Nelle vesti di Candela, è la danzatrice Eduarda de los Reyes (questo il nome della madre di Galván, ballerina di flamenco come José Galván, padre di Israel, con i quali ha camminato il flamenco sin da bambino), la parte femminile del danzatore che fa deflagrare il dramma della gitana disegnando con straordinaria gestualità, seduta su una sedia, le figure del flamenco.
Senza venir meno alla matematica del flamenco (Galván ha un suo idioma dei movimenti e li scrive minuziosamente), con il taconear, il movimento tellurico e il ticchettìo implacabile dei tacchi, la postura e le figure classiche della danza, Candela, tunica dal nero minimale e mantello rosso gettato sulla spalliera della sedia, fa vibrare il corpo, invasato dal demone del flamenco (quel duende folle che fu tanto amato da Lorca).
Bogeria ed energia, passione e carne, contemporaneità e tradizione anche nella Consagración de la Primavera. Al femminile subentra il maschile, Galván è uno e due insieme, e prima sulla sedia poi su suggestivi tablao, non la tradizionale pedana di legno ma dischi di legno e metallo: il danzatore incide con la frenesia dei movimenti la «sana follia» della danza.
«La danza aiuta a sudare, come una dialisi che filtra la paura, ed esattamente come un apparecchio per la dialisi, è una macchina, il corpo è una macchina con la carne, le ossa, e i suoi acidi. È necessario danzare da dentro, e si deve praticare la danza ogni giorno. La danza non è una questione atletica, è lo spirito che ti fa danzare».

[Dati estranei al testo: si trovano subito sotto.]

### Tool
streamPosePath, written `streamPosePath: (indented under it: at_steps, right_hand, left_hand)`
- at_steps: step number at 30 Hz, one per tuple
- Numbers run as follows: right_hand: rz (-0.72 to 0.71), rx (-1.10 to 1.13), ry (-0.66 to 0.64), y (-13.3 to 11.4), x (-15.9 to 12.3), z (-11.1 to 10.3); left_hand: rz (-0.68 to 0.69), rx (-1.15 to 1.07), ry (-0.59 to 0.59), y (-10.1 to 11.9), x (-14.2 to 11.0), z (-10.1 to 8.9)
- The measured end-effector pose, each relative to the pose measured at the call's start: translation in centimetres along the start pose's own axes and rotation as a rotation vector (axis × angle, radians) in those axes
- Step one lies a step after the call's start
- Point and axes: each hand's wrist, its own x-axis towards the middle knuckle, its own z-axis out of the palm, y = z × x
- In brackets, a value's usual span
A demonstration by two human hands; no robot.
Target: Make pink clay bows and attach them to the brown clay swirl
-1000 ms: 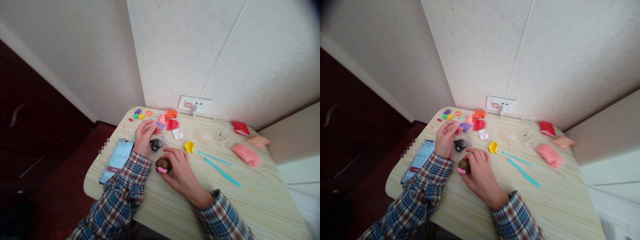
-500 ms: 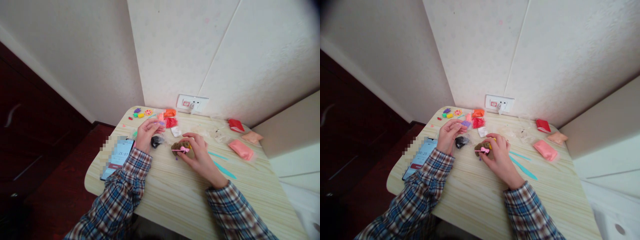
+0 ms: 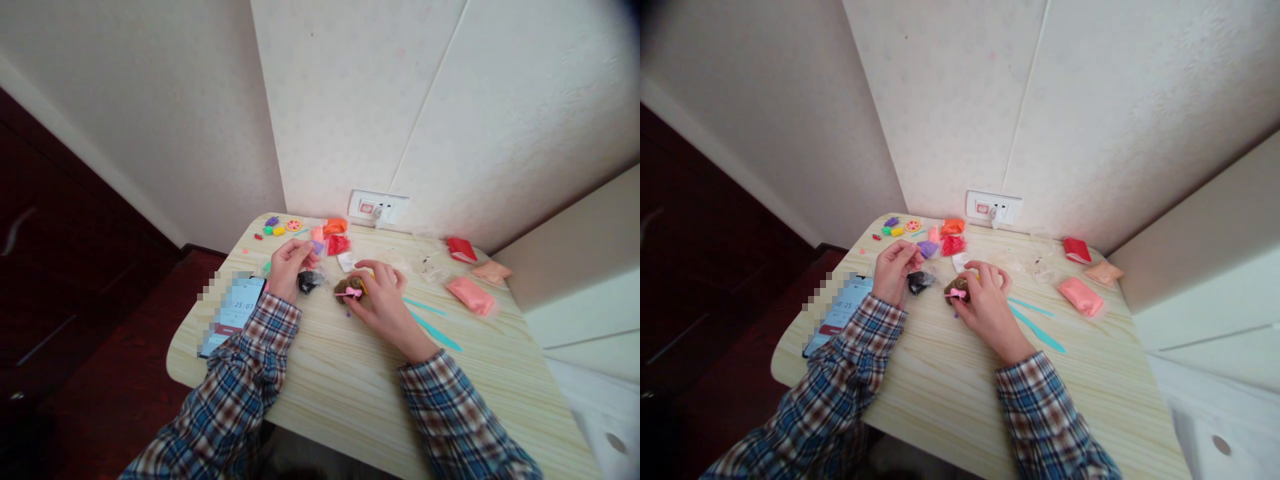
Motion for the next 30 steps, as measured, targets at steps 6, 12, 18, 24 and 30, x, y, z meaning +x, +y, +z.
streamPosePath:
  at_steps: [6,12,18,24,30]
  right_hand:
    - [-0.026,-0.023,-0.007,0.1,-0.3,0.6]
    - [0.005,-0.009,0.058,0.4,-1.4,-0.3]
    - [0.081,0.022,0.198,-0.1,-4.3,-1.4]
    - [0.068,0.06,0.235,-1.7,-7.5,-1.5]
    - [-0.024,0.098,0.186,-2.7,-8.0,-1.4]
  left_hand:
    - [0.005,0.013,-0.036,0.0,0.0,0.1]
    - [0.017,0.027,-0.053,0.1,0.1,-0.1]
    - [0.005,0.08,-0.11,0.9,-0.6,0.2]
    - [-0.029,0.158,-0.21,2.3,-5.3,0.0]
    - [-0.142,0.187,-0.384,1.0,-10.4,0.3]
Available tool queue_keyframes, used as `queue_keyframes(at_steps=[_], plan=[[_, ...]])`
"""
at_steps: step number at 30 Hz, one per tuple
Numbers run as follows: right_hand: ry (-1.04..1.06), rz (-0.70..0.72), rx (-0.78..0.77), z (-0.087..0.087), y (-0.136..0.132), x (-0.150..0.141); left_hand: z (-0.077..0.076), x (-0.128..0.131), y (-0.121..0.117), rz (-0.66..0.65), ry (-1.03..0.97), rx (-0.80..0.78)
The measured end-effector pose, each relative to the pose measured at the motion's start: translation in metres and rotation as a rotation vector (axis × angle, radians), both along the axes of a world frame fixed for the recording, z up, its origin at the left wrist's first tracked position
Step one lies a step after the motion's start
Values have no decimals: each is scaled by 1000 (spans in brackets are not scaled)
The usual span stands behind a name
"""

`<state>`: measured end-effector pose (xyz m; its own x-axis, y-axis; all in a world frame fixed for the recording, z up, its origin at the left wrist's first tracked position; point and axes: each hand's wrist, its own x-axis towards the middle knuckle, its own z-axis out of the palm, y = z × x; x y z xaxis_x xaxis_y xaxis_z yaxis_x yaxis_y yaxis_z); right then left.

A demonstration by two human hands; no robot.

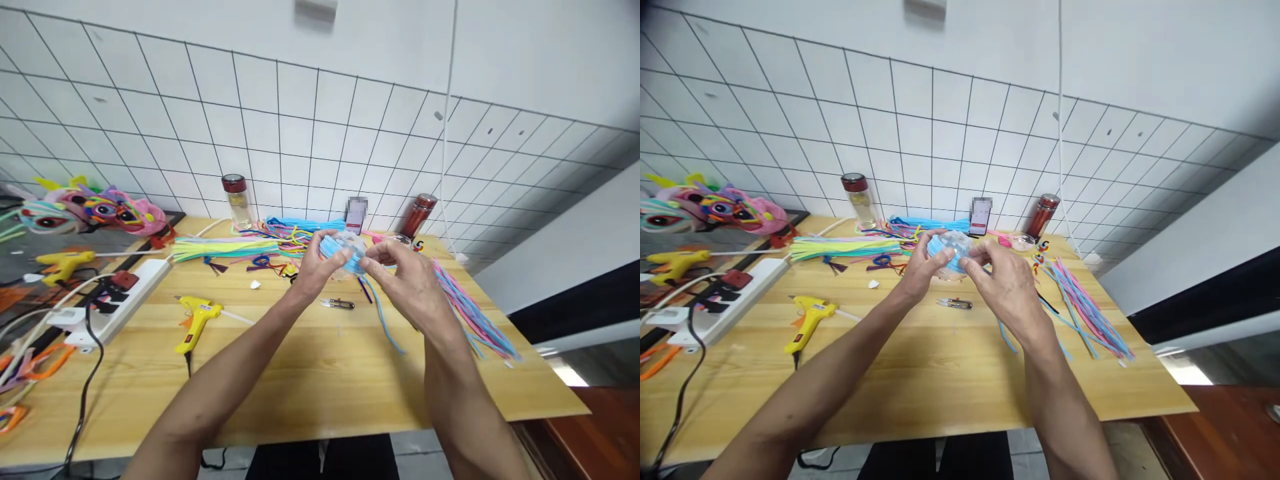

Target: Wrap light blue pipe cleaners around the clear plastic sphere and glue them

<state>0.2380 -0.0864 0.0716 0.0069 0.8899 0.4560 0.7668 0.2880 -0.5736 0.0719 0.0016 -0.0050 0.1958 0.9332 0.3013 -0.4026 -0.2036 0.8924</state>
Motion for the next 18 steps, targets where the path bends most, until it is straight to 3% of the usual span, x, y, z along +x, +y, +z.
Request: queue_keyframes(at_steps=[5, 10, 15, 18], plan=[[23, 124, -75, -2, 14, 14, -5, 2, 2, -4, 47, -22], [41, 206, -28, -7, 24, 21, -9, -1, 4, 30, 86, 6], [48, 222, 15, -13, 30, 19, -6, -3, 0, 182, 162, 92], [32, 183, 64, -16, 29, 18, -3, -3, -3, 181, 128, 115]])
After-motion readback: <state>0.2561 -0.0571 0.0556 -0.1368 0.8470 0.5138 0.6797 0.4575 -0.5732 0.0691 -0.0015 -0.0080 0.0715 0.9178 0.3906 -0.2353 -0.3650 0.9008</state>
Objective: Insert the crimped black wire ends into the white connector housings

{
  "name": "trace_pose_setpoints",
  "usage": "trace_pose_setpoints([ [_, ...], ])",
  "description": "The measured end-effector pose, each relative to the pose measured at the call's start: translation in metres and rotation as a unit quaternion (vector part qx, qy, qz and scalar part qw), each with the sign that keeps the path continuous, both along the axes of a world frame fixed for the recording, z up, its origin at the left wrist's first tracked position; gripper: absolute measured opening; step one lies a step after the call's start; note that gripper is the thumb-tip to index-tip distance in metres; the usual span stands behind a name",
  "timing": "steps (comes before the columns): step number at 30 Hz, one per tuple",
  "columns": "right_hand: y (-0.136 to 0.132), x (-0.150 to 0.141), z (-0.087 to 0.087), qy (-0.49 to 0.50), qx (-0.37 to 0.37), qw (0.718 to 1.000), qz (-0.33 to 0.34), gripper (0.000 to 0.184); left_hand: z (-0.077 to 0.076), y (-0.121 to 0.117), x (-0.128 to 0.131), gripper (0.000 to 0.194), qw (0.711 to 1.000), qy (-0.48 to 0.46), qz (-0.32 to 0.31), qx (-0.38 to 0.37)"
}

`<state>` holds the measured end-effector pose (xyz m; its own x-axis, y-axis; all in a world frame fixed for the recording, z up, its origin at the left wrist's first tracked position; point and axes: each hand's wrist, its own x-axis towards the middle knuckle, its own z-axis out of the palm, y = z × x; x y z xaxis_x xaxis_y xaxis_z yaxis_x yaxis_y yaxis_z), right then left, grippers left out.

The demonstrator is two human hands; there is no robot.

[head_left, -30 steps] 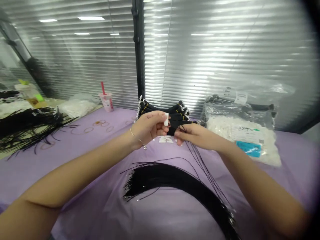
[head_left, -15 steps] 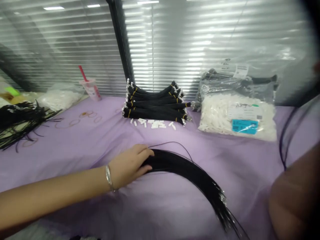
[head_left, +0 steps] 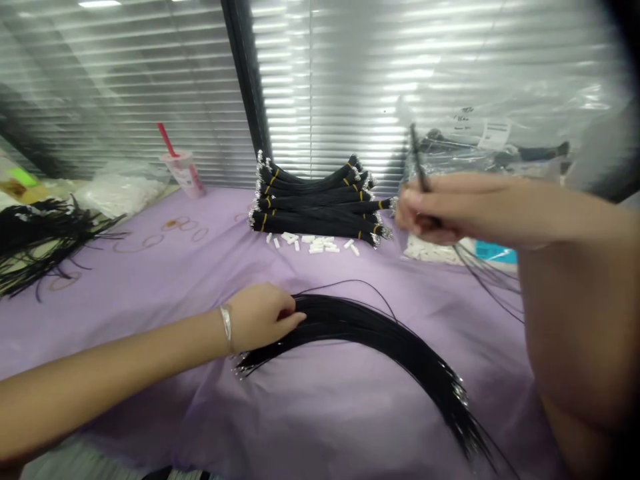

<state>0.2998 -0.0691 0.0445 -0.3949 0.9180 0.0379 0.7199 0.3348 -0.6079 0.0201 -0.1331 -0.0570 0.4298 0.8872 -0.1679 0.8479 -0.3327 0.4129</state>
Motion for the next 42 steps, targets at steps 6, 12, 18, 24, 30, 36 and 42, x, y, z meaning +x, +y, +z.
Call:
trace_pose_setpoints([
  [6, 0.011, -0.055, -0.04, -0.167, -0.273, 0.928, 0.192, 0.044, 0.009, 0.023, -0.018, 0.042, 0.985, -0.143, 0.002, 0.101],
  [12, 0.024, -0.081, -0.07, -0.197, -0.379, 0.885, 0.185, 0.043, -0.021, 0.043, -0.011, 0.025, 0.878, -0.464, 0.007, -0.116],
  [18, 0.035, -0.082, -0.066, -0.213, -0.157, 0.946, 0.189, 0.038, -0.04, 0.047, -0.011, 0.02, 0.775, -0.584, 0.141, -0.194],
  [24, -0.032, -0.118, -0.08, -0.168, 0.269, 0.921, 0.228, 0.017, -0.048, 0.052, -0.017, 0.014, 0.69, -0.626, 0.234, -0.278],
  [30, -0.076, -0.142, -0.118, -0.198, 0.205, 0.851, 0.441, 0.01, -0.051, 0.055, -0.022, 0.017, 0.668, -0.647, 0.236, -0.283],
  [36, -0.061, -0.13, -0.116, -0.057, 0.137, 0.922, 0.357, 0.016, -0.048, 0.05, -0.024, 0.02, 0.682, -0.626, 0.229, -0.302],
  [42, -0.028, -0.115, -0.124, 0.089, 0.073, 0.985, 0.131, 0.01, -0.046, 0.047, -0.023, 0.014, 0.707, -0.597, 0.229, -0.303],
])
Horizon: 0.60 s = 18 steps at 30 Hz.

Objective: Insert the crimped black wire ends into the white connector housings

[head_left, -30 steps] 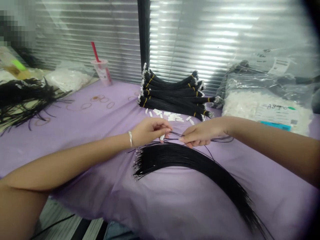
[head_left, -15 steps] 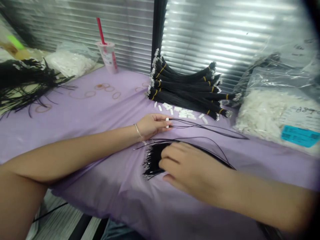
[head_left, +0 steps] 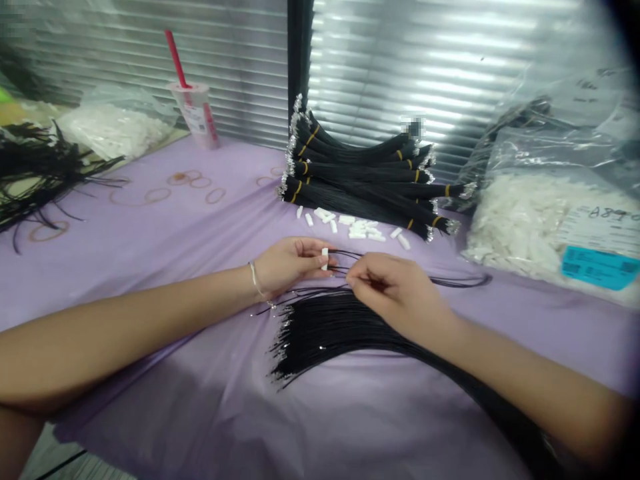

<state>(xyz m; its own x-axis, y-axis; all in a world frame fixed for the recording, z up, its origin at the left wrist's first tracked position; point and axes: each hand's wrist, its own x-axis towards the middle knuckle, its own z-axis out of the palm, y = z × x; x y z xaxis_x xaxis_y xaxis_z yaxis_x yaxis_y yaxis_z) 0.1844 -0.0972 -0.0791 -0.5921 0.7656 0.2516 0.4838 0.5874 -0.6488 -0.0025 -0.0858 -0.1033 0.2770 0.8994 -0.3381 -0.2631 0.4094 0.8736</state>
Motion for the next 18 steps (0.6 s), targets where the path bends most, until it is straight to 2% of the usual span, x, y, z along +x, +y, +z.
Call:
trace_pose_setpoints([
  [2, 0.011, 0.003, -0.01, 0.009, -0.051, 0.998, -0.041, 0.01, 0.001, 0.0, 0.001, 0.013, 1.0, 0.019, -0.005, 0.002],
  [6, 0.02, 0.003, -0.023, 0.03, -0.115, 0.992, -0.049, 0.011, 0.004, 0.0, 0.001, 0.013, 0.999, 0.039, -0.021, 0.008],
  [18, 0.018, -0.003, -0.024, 0.008, -0.143, 0.988, -0.053, 0.01, -0.001, -0.002, 0.001, 0.019, 0.995, 0.087, -0.038, 0.044],
])
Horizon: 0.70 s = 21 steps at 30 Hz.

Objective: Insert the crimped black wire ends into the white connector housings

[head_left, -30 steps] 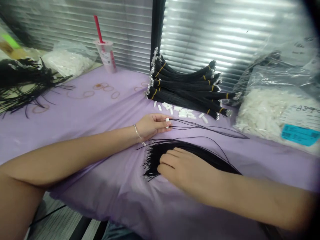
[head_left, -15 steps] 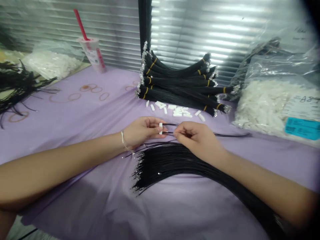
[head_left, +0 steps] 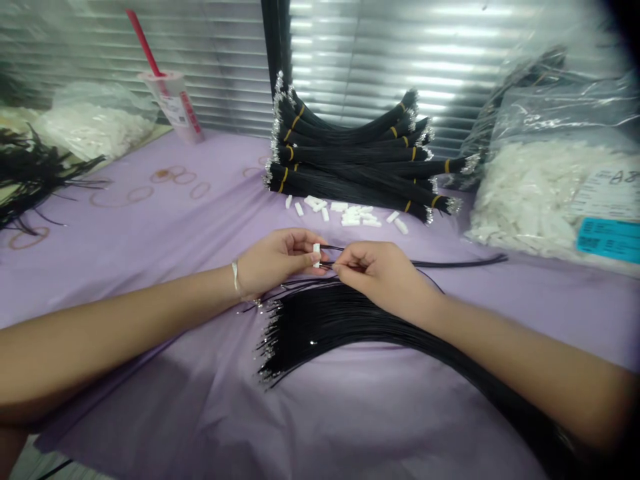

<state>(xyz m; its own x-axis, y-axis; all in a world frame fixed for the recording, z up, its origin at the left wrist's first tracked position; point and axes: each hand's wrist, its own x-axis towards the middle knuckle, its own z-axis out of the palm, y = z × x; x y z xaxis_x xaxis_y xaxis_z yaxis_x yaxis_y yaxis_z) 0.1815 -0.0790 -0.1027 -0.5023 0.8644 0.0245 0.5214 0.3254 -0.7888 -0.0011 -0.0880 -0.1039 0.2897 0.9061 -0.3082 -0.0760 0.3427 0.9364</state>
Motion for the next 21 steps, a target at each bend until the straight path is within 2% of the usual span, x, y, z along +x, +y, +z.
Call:
trace_pose_setpoints([
  [7, 0.0, -0.001, -0.005, -0.026, 0.023, 0.999, 0.027, 0.017, -0.005, 0.001, 0.003, 0.017, 1.0, -0.008, -0.005, 0.026],
  [11, 0.002, 0.0, -0.005, -0.086, 0.061, 0.994, 0.041, 0.018, -0.006, 0.002, 0.004, 0.014, 1.0, -0.02, -0.006, 0.018],
  [13, -0.001, 0.002, -0.002, -0.129, 0.123, 0.983, 0.044, 0.013, -0.006, 0.002, 0.004, 0.014, 1.0, -0.021, 0.008, 0.012],
  [16, -0.012, 0.003, 0.006, -0.156, 0.282, 0.946, 0.044, 0.018, -0.004, 0.002, 0.003, 0.016, 0.999, -0.04, 0.034, 0.002],
  [18, -0.021, 0.002, 0.009, -0.137, 0.325, 0.93, 0.104, 0.022, -0.004, 0.002, 0.002, 0.017, 0.998, -0.055, 0.036, -0.006],
  [21, -0.031, -0.003, 0.008, -0.112, 0.269, 0.925, 0.243, 0.012, -0.003, 0.002, 0.001, 0.016, 0.998, -0.055, 0.031, -0.008],
])
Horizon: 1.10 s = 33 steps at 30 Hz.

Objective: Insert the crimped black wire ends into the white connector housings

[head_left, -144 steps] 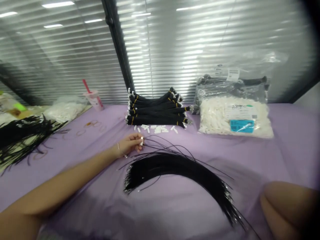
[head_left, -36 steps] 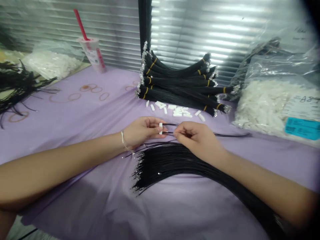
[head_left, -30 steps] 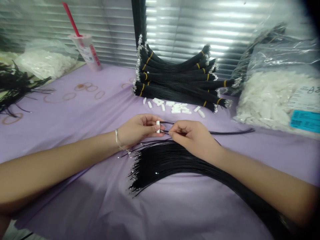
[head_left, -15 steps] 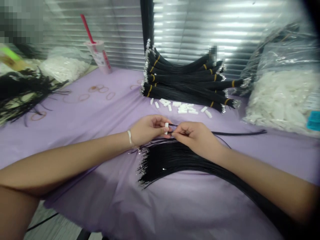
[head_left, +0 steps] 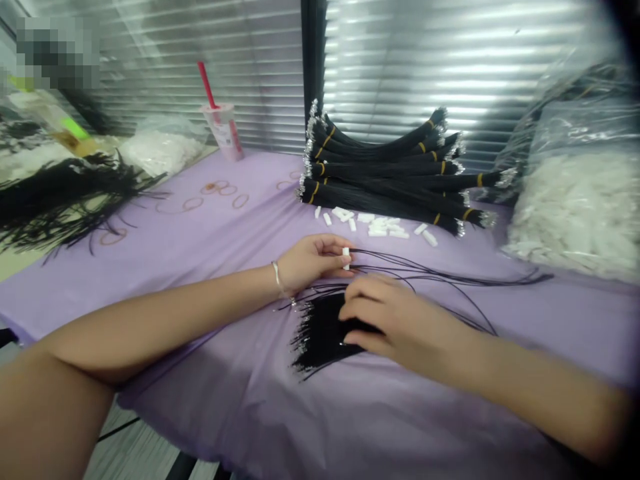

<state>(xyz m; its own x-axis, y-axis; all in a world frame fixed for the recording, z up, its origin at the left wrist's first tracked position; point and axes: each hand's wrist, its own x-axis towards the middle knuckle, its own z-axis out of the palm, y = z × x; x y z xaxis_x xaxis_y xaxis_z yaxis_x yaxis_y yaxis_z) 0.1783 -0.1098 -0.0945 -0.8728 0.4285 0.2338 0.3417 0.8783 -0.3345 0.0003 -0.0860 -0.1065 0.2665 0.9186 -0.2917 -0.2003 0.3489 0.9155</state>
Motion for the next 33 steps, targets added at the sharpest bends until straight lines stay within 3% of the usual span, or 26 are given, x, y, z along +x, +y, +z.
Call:
trace_pose_setpoints([
  [3, -0.0024, -0.0041, -0.0045, 0.003, -0.03, 0.999, 0.036, 0.012, 0.0013, -0.0004, -0.0006, 0.015, 1.0, 0.004, 0.001, 0.002],
  [8, -0.0009, -0.0039, -0.0054, 0.029, -0.068, 0.997, 0.001, 0.014, 0.0013, -0.0006, -0.0019, 0.016, 1.0, 0.003, -0.009, 0.002],
  [11, -0.0019, -0.0046, -0.0045, 0.016, -0.057, 0.998, -0.013, 0.015, 0.0003, 0.0002, -0.0025, 0.017, 1.0, 0.003, -0.011, 0.005],
  [15, -0.0035, -0.0071, -0.0062, 0.022, -0.03, 0.999, 0.017, 0.011, -0.0005, 0.001, -0.0029, 0.017, 1.0, 0.004, -0.018, 0.011],
  [22, -0.0006, -0.0056, -0.0072, 0.035, -0.092, 0.995, 0.012, 0.012, 0.0025, -0.0002, -0.002, 0.016, 1.0, 0.02, -0.019, 0.002],
  [33, -0.0003, -0.0089, -0.0037, 0.01, -0.07, 0.997, 0.01, 0.01, 0.0019, -0.0007, -0.0021, 0.019, 0.998, 0.053, -0.034, 0.023],
])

Quando poi gli chiediamo quale può essere la medicina del flamenco in tempi tristi e di incomunicabilità, Galván, che dice di avere qualche problema a comunicare con le parole (benché si smentisca per la generosità con la quale risponde alle nostre curiosità), «il flamenco – risponde- è stato il mio angelo custode. Il flamenco ha qualcosa di speciale: ci si muove nell'aria e anche sulla terra; ha la sua musicalità e le sue percussioni. Questo ritmo e questa forma sono una medicina e di questi tempi credo che il flamenco possa invitare il pubblico a distogliersi dalle difficoltà della vita. Il flamenco è come un virus che ti entra nel corpo e si moltiplica, ma in questo caso è un virus buono, e non esiste un vaccino per espellerlo».